STORED DATA
================================

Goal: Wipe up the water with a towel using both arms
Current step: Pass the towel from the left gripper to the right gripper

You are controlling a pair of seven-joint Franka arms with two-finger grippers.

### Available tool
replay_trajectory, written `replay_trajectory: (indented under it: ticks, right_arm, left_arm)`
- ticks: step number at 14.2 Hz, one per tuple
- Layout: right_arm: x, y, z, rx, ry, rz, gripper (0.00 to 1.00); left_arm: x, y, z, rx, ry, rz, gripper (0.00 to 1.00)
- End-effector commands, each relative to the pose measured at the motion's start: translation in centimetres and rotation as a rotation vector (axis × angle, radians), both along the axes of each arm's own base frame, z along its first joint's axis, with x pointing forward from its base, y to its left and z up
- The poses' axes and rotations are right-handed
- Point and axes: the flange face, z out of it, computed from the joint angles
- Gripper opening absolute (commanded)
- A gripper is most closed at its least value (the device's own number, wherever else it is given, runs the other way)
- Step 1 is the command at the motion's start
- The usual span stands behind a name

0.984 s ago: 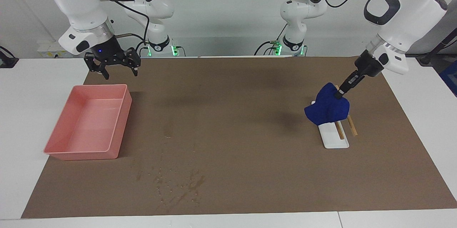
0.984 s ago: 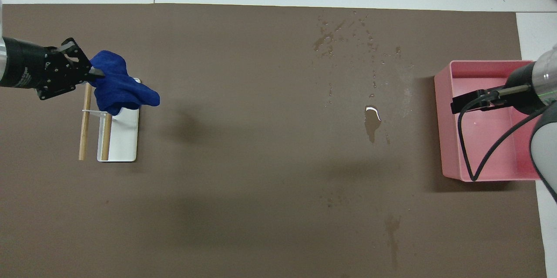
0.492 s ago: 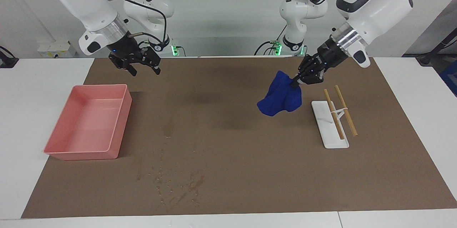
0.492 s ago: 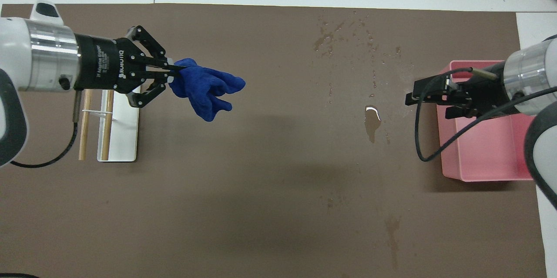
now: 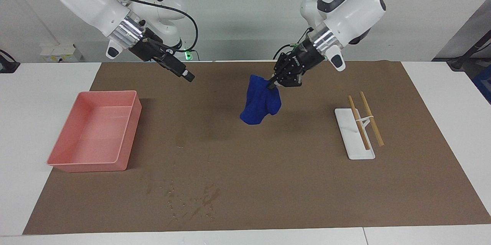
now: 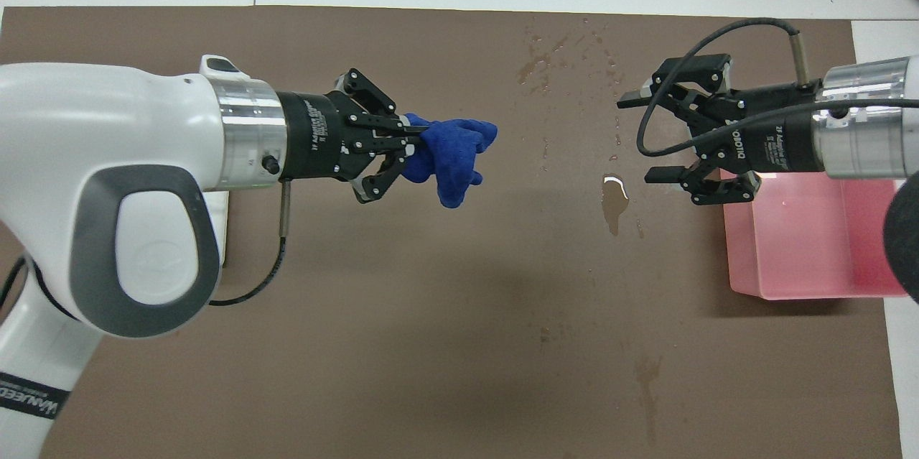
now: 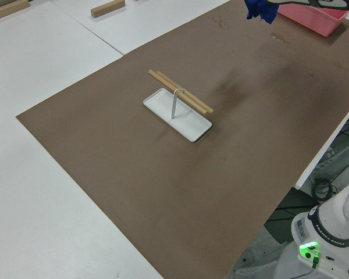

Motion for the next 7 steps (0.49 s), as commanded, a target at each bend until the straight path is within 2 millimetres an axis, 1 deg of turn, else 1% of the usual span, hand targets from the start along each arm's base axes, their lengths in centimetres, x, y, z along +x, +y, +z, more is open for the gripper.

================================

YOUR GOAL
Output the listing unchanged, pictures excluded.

SOLVED PROBLEM
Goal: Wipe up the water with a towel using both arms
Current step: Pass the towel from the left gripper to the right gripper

You are controlling a pair of seven-joint Franka arms with two-finger grippers.

### Available tool
replay_trajectory, written `replay_trajectory: (indented under it: ticks, right_arm, left_arm)`
- ticks: step number at 14.2 Hz, one per tuple
- Layout: right_arm: x, y, z, rx, ry, rz, gripper (0.00 to 1.00); left_arm: x, y, z, rx, ry, rz, gripper (0.00 to 1.00)
- End-effector commands, each relative to the pose measured at the motion's start: translation in centimetres and rotation as a rotation vector (axis × angle, radians), both along the axes of each arm's own base frame, z along its first joint's axis, with x pointing forward from its base, y to its left and z up
- The poses' axes and rotations are right-handed
- Point and axes: the flange face, z out of it, computed from the joint angles
- Gripper opening absolute (commanded)
- A gripper is most closed at its least value (the device's own number, wherever else it is given, runs the other way)
- Step 1 is the command at the motion's start
- The usual span stands behind a name

0.984 s ago: 
0.984 s ago: 
0.492 s ago: 
0.492 s ago: 
now: 
now: 
now: 

Motion for the next 7 steps (0.49 s), as commanded, a target at each bend until the straight path is within 2 millimetres an axis, 1 deg of turn, else 1% of the usual span, hand targets from the start along each arm's base axes, their lengths in centimetres, x, y, z along +x, +y, +z, more is open for the gripper.

Work on this exercise has been completed.